Small businesses. They are responsible for over 60 percent of job creation. They are like puppies. Everyone loves them. Even liberals who demonize business have to pretend to like small businesses. Yet in North Carolina, one of the top battleground states of the 2012 election, Democrats have put up a gubernatorial candidate whose policies would sock it to small businesses.

Lt. Gov. Walter Dalton, the Democratic nominee for governor, has announced his support for out-going Gov. Bev Perdue’s proposed sales tax hike. What the Dalton campaign is hoping voters don’t hear about, and the media ignores, is the disproportionate harm that sale tax increases have on small businesses.

A survey that was the first national measure of retailers’ sales tax compliance costs was conducted by PricewaterhouseCoopers in 2004. The report found that retailers with less than $1,000,000 in annual sales were burdened with sales tax compliance costs in excess of 13 percent of sales tax collected. Meanwhile, the big guys – retailers with income between $1,000,000 and $10,000,000 – had average compliance costs of less than six percent. The really big boys, retailers with more than $10,000,000 in sales, had compliance costs that were less than three percent on average.
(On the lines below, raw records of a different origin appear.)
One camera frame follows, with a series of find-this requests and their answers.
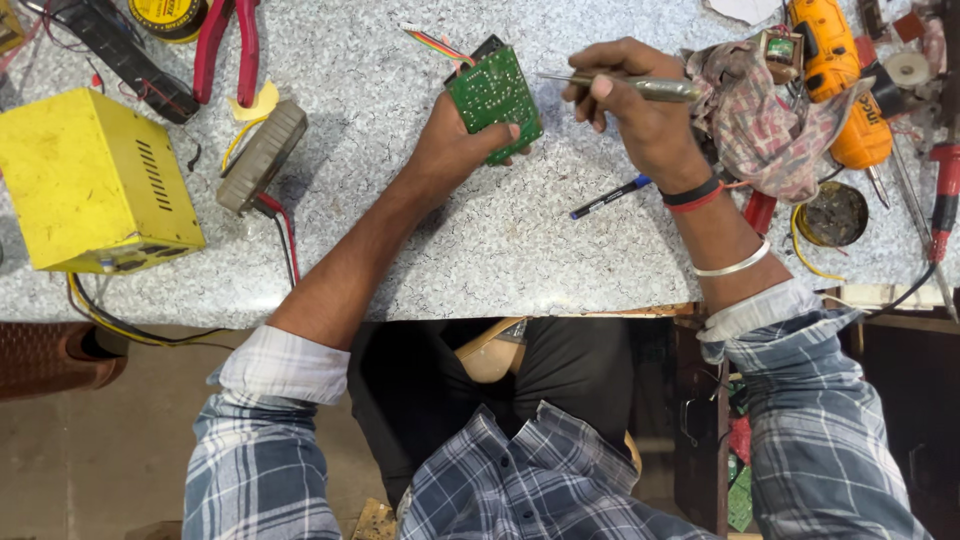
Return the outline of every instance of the granite countertop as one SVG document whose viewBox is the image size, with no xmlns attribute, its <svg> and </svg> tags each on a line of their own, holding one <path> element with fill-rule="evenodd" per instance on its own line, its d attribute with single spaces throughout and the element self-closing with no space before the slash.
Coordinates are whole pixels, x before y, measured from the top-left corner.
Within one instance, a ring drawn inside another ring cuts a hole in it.
<svg viewBox="0 0 960 540">
<path fill-rule="evenodd" d="M 856 26 L 853 0 L 841 3 Z M 908 0 L 892 4 L 905 11 Z M 615 130 L 597 135 L 576 124 L 571 107 L 559 98 L 561 84 L 531 75 L 563 71 L 569 54 L 595 41 L 634 36 L 677 52 L 748 37 L 776 24 L 778 17 L 780 12 L 751 29 L 705 8 L 701 0 L 439 0 L 429 7 L 396 0 L 264 0 L 257 9 L 260 83 L 276 83 L 281 97 L 294 99 L 310 122 L 270 188 L 293 211 L 300 270 L 313 266 L 347 233 L 403 165 L 451 71 L 446 58 L 397 28 L 412 21 L 436 35 L 447 34 L 463 50 L 472 50 L 490 33 L 514 45 L 545 133 L 531 156 L 516 159 L 512 168 L 480 169 L 421 225 L 376 293 L 370 319 L 563 314 L 698 299 L 680 237 L 653 188 L 589 218 L 569 219 L 569 211 L 625 184 L 636 171 Z M 145 38 L 159 65 L 191 80 L 193 44 Z M 4 110 L 89 85 L 92 71 L 83 59 L 89 56 L 105 77 L 110 98 L 159 120 L 144 104 L 121 95 L 118 79 L 93 55 L 58 49 L 42 35 L 37 41 L 9 68 L 11 80 L 0 89 Z M 239 43 L 234 16 L 210 105 L 183 129 L 165 124 L 206 249 L 131 276 L 84 277 L 104 307 L 131 322 L 249 327 L 262 322 L 289 289 L 274 224 L 255 213 L 238 218 L 214 200 L 219 160 L 242 127 L 224 99 L 235 92 Z M 187 134 L 204 147 L 194 173 L 185 167 L 195 148 Z M 907 148 L 905 140 L 901 147 Z M 923 180 L 918 183 L 922 204 L 932 209 L 935 168 L 921 170 L 909 159 Z M 847 171 L 839 178 L 864 193 L 872 213 L 866 233 L 846 250 L 848 257 L 804 244 L 812 262 L 850 282 L 910 283 L 925 267 L 894 173 L 884 168 L 889 210 L 862 172 Z M 829 165 L 821 163 L 819 170 L 826 174 Z M 811 287 L 836 285 L 815 278 L 792 254 L 784 241 L 788 217 L 789 208 L 778 206 L 769 235 L 774 252 Z M 1 184 L 0 243 L 6 253 L 0 264 L 0 320 L 78 318 L 66 302 L 64 275 L 31 269 Z M 943 267 L 948 280 L 960 285 L 956 244 Z"/>
</svg>

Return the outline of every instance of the silver bracelet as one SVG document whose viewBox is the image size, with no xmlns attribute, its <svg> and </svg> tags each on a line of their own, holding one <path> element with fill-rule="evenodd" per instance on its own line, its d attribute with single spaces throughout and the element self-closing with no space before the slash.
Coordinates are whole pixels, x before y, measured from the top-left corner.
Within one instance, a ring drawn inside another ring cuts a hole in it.
<svg viewBox="0 0 960 540">
<path fill-rule="evenodd" d="M 726 276 L 727 274 L 732 274 L 733 272 L 739 272 L 745 268 L 750 268 L 751 266 L 760 262 L 767 253 L 770 251 L 770 240 L 767 240 L 765 234 L 760 235 L 760 239 L 763 240 L 763 245 L 760 246 L 760 249 L 756 250 L 756 253 L 749 256 L 746 260 L 740 261 L 733 266 L 728 266 L 726 268 L 721 268 L 719 270 L 701 270 L 696 266 L 693 267 L 693 273 L 700 276 L 701 278 L 716 278 L 718 276 Z"/>
</svg>

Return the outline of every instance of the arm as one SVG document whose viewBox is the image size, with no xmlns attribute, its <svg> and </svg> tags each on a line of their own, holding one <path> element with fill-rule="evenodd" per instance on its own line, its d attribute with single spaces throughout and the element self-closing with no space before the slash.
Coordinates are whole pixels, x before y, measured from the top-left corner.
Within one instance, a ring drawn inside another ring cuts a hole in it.
<svg viewBox="0 0 960 540">
<path fill-rule="evenodd" d="M 267 324 L 335 349 L 349 347 L 373 293 L 417 224 L 491 151 L 519 135 L 519 126 L 506 124 L 468 135 L 453 99 L 442 93 L 407 166 Z"/>
<path fill-rule="evenodd" d="M 570 65 L 683 76 L 673 59 L 630 38 L 592 45 Z M 613 114 L 634 165 L 661 191 L 682 193 L 709 178 L 684 105 L 647 102 L 602 77 L 589 90 L 567 88 L 564 98 L 598 132 L 605 111 Z M 726 194 L 674 220 L 704 270 L 736 264 L 761 243 Z M 754 515 L 764 537 L 924 536 L 887 451 L 879 398 L 840 351 L 836 333 L 857 313 L 823 309 L 772 254 L 700 285 L 713 313 L 699 335 L 704 358 L 728 357 L 750 389 Z"/>
<path fill-rule="evenodd" d="M 407 165 L 353 229 L 210 376 L 224 390 L 194 424 L 183 538 L 339 538 L 314 437 L 317 404 L 347 386 L 346 350 L 419 221 L 519 127 L 468 135 L 446 93 Z"/>
</svg>

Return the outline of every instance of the loose circuit board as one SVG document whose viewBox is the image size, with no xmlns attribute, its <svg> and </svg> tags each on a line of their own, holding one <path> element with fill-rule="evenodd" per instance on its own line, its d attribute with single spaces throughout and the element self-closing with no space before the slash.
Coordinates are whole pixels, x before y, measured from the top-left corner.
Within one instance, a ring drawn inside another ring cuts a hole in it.
<svg viewBox="0 0 960 540">
<path fill-rule="evenodd" d="M 504 46 L 479 61 L 469 71 L 446 85 L 447 91 L 475 134 L 496 122 L 520 127 L 520 138 L 490 154 L 487 165 L 496 165 L 543 135 L 540 112 L 530 95 L 514 48 Z"/>
</svg>

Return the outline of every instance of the black wristband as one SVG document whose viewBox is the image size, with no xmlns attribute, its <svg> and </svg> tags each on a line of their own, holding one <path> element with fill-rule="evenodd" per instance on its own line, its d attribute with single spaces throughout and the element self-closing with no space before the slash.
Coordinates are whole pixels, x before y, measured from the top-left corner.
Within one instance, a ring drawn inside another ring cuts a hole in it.
<svg viewBox="0 0 960 540">
<path fill-rule="evenodd" d="M 716 191 L 716 188 L 720 185 L 721 178 L 723 178 L 722 175 L 715 174 L 707 179 L 706 182 L 700 184 L 699 187 L 694 187 L 689 191 L 677 193 L 676 195 L 667 195 L 661 191 L 660 195 L 663 197 L 663 203 L 669 207 L 686 205 L 699 199 L 703 199 L 710 193 Z"/>
</svg>

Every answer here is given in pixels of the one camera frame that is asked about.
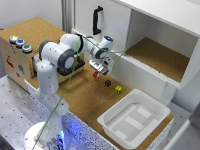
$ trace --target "empty white tray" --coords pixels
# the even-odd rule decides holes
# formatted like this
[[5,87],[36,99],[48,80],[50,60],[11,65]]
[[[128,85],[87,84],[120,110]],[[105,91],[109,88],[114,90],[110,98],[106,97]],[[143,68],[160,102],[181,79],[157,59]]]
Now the empty white tray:
[[105,133],[125,149],[136,149],[170,109],[135,89],[98,118]]

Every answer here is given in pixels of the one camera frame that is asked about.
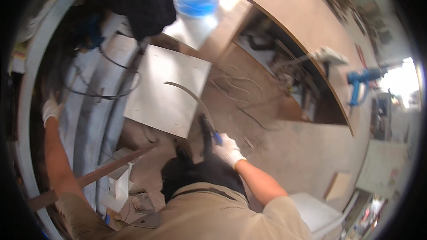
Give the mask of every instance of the dusty floor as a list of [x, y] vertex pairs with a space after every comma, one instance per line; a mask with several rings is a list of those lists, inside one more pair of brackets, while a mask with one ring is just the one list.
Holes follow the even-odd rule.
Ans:
[[[366, 44], [355, 26], [356, 24], [352, 22], [345, 25], [356, 43]], [[374, 63], [371, 61], [369, 49], [366, 53], [367, 64]], [[274, 124], [269, 124], [269, 128], [278, 128], [278, 130], [264, 130], [236, 109], [232, 101], [209, 81], [206, 83], [201, 99], [208, 107], [217, 130], [226, 132], [235, 139], [248, 161], [273, 176], [288, 193], [307, 192], [322, 199], [333, 174], [337, 171], [351, 174], [351, 183], [355, 183], [369, 140], [371, 100], [367, 99], [361, 106], [363, 110], [358, 131], [355, 137], [352, 137], [346, 126], [291, 121], [276, 121]], [[259, 111], [261, 116], [269, 115], [266, 111], [262, 112], [262, 109]], [[160, 169], [166, 161], [175, 157], [173, 143], [170, 142], [173, 137], [132, 120], [126, 120], [121, 143], [136, 149], [148, 143], [147, 137], [153, 140], [155, 136], [159, 136], [164, 144], [158, 147], [156, 152], [136, 163], [132, 170], [131, 181], [135, 183], [132, 189], [144, 188], [148, 191], [158, 210], [164, 206], [163, 195], [160, 193]], [[194, 161], [200, 161], [202, 139], [196, 119], [191, 127], [188, 142], [190, 142]], [[343, 198], [328, 204], [340, 211], [343, 210], [353, 190], [352, 186], [349, 187]], [[249, 198], [252, 207], [259, 210], [256, 200], [250, 196]], [[122, 215], [127, 216], [128, 211], [129, 205], [126, 204]], [[131, 222], [136, 217], [135, 214], [130, 213], [127, 222]]]

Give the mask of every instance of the hand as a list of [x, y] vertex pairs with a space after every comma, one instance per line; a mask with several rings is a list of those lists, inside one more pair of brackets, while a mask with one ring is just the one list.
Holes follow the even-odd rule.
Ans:
[[215, 145], [213, 152], [217, 154], [223, 161], [233, 167], [239, 160], [246, 160], [240, 153], [240, 148], [236, 145], [236, 141], [229, 138], [227, 134], [220, 134], [222, 139], [222, 146]]
[[53, 96], [53, 94], [50, 94], [49, 99], [44, 103], [43, 109], [42, 109], [44, 127], [46, 127], [46, 121], [50, 117], [54, 117], [56, 118], [56, 120], [59, 120], [59, 116], [61, 115], [63, 106], [64, 106], [63, 104], [58, 105], [58, 103], [56, 103], [56, 99]]

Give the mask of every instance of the person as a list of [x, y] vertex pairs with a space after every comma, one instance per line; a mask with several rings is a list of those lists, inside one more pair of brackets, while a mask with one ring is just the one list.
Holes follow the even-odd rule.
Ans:
[[[221, 146], [213, 146], [202, 122], [204, 161], [193, 163], [185, 150], [177, 147], [177, 157], [161, 171], [166, 206], [159, 211], [160, 226], [152, 229], [130, 224], [113, 230], [88, 204], [73, 175], [58, 133], [60, 112], [61, 106], [51, 96], [43, 106], [46, 170], [58, 197], [57, 207], [74, 239], [312, 239], [280, 184], [249, 163], [236, 141], [226, 134], [220, 135]], [[249, 208], [240, 176], [264, 205], [262, 213]]]

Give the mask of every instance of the beige work shirt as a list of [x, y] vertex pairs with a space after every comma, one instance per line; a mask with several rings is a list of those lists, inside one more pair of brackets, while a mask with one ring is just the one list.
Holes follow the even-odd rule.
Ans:
[[194, 183], [175, 195], [199, 188], [215, 188], [227, 196], [210, 191], [178, 195], [160, 210], [157, 229], [128, 225], [116, 232], [87, 202], [70, 193], [59, 197], [59, 206], [78, 240], [312, 239], [294, 201], [287, 196], [271, 200], [262, 213], [256, 213], [248, 208], [242, 194], [220, 185]]

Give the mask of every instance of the blue spray gun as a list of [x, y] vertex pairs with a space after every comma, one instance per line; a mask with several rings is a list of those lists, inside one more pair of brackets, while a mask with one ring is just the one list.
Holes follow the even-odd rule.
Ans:
[[[351, 95], [350, 107], [358, 106], [363, 104], [369, 92], [369, 81], [374, 81], [381, 77], [384, 77], [384, 74], [387, 72], [386, 69], [381, 68], [366, 68], [361, 72], [349, 72], [347, 73], [347, 82], [353, 86], [353, 93]], [[363, 98], [360, 102], [357, 101], [359, 98], [359, 87], [360, 83], [365, 84], [365, 93], [363, 94]]]

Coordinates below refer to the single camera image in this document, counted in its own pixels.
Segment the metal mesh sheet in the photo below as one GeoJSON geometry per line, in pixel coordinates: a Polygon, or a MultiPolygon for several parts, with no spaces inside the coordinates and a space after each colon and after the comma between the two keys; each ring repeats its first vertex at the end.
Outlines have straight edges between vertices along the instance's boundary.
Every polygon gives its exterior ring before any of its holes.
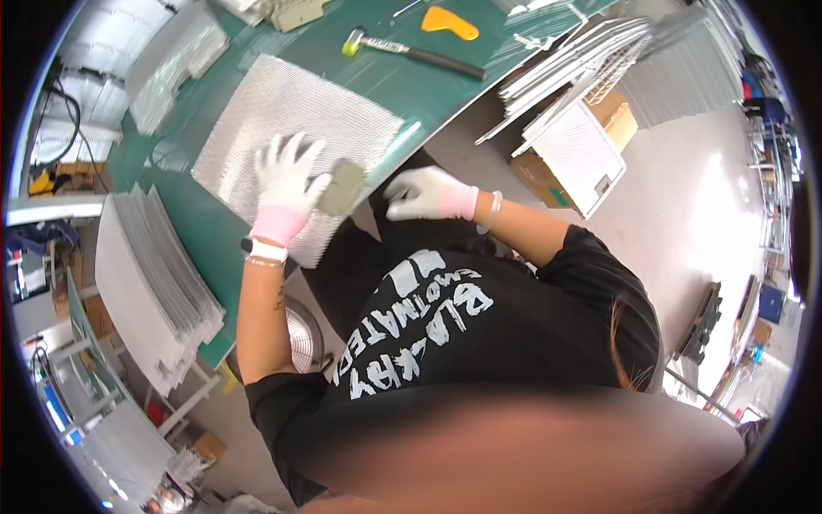
{"type": "MultiPolygon", "coordinates": [[[[304,130],[303,146],[325,139],[312,177],[348,160],[368,174],[377,165],[403,120],[387,109],[295,64],[261,55],[217,120],[192,176],[248,224],[256,217],[255,152],[271,137],[304,130]]],[[[300,266],[316,267],[345,219],[315,209],[291,243],[300,266]]]]}

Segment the green tape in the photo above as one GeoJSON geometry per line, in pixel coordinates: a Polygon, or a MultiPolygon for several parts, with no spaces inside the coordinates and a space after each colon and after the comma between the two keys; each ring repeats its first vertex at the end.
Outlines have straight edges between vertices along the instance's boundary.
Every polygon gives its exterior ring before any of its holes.
{"type": "Polygon", "coordinates": [[[551,194],[554,195],[554,198],[556,198],[556,201],[558,201],[561,206],[568,207],[568,202],[565,201],[565,198],[562,197],[559,189],[550,189],[550,191],[551,194]]]}

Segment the pink glove cuff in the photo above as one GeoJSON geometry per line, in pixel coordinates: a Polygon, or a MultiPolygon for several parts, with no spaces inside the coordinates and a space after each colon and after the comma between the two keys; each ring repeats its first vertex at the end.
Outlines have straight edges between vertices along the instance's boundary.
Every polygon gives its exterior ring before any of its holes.
{"type": "Polygon", "coordinates": [[[287,248],[306,221],[294,209],[283,206],[260,206],[249,237],[269,239],[287,248]]]}
{"type": "Polygon", "coordinates": [[[444,193],[440,204],[442,217],[473,220],[473,213],[477,210],[479,188],[455,184],[445,190],[444,193]]]}

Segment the workbench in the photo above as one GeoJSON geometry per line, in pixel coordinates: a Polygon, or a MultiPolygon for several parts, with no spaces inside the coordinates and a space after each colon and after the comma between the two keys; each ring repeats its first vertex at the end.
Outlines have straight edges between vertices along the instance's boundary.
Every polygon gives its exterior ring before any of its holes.
{"type": "MultiPolygon", "coordinates": [[[[574,5],[591,16],[614,1],[575,0],[574,5]]],[[[325,5],[321,19],[286,34],[265,22],[247,26],[212,5],[229,34],[229,48],[202,78],[180,87],[174,111],[158,133],[141,136],[127,114],[122,121],[122,142],[108,157],[117,192],[128,191],[134,183],[145,190],[156,185],[183,245],[227,311],[224,329],[209,345],[200,347],[212,368],[234,344],[243,264],[239,243],[249,226],[196,183],[190,170],[255,59],[265,53],[295,63],[377,102],[404,120],[382,161],[371,170],[361,201],[451,119],[538,51],[527,49],[514,34],[544,42],[548,36],[562,35],[578,25],[580,19],[568,3],[560,0],[506,18],[491,0],[435,0],[420,2],[394,18],[392,14],[410,0],[334,0],[325,5]],[[426,10],[434,3],[475,25],[479,37],[465,41],[447,30],[420,30],[426,10]],[[371,36],[483,67],[486,78],[476,81],[374,49],[346,58],[340,52],[342,44],[358,25],[371,36]]]]}

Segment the white work glove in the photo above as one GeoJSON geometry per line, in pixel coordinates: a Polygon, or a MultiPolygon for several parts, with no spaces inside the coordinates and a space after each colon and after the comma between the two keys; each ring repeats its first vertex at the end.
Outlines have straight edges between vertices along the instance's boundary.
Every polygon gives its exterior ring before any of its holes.
{"type": "Polygon", "coordinates": [[[397,175],[385,193],[390,198],[386,218],[400,220],[473,220],[479,189],[450,176],[442,168],[427,166],[397,175]]]}
{"type": "Polygon", "coordinates": [[[326,142],[316,141],[297,160],[297,148],[304,136],[305,132],[298,133],[280,152],[283,137],[276,134],[267,151],[257,152],[254,167],[260,186],[260,207],[251,237],[288,247],[331,183],[331,175],[322,174],[306,189],[308,175],[326,142]]]}

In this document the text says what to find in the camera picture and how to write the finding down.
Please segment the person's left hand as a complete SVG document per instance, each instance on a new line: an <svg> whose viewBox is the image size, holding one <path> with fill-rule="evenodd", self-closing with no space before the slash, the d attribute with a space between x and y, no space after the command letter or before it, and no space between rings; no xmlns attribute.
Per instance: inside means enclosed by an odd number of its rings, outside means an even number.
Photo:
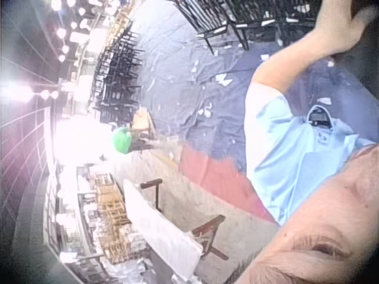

That’s the problem with raising the sales tax. It most adversely impacts the little guys, both consumers and employers. Why then, with an unemployment rate well above the national average, is Walter Dalton seeking to disproportionately harm and reduce the job-creating capacity of employers who provide the lion’s share of jobs in the Tar Heel State.

That’s a good question and one that would be great for a moderator to ask in the first gubernatorial debate.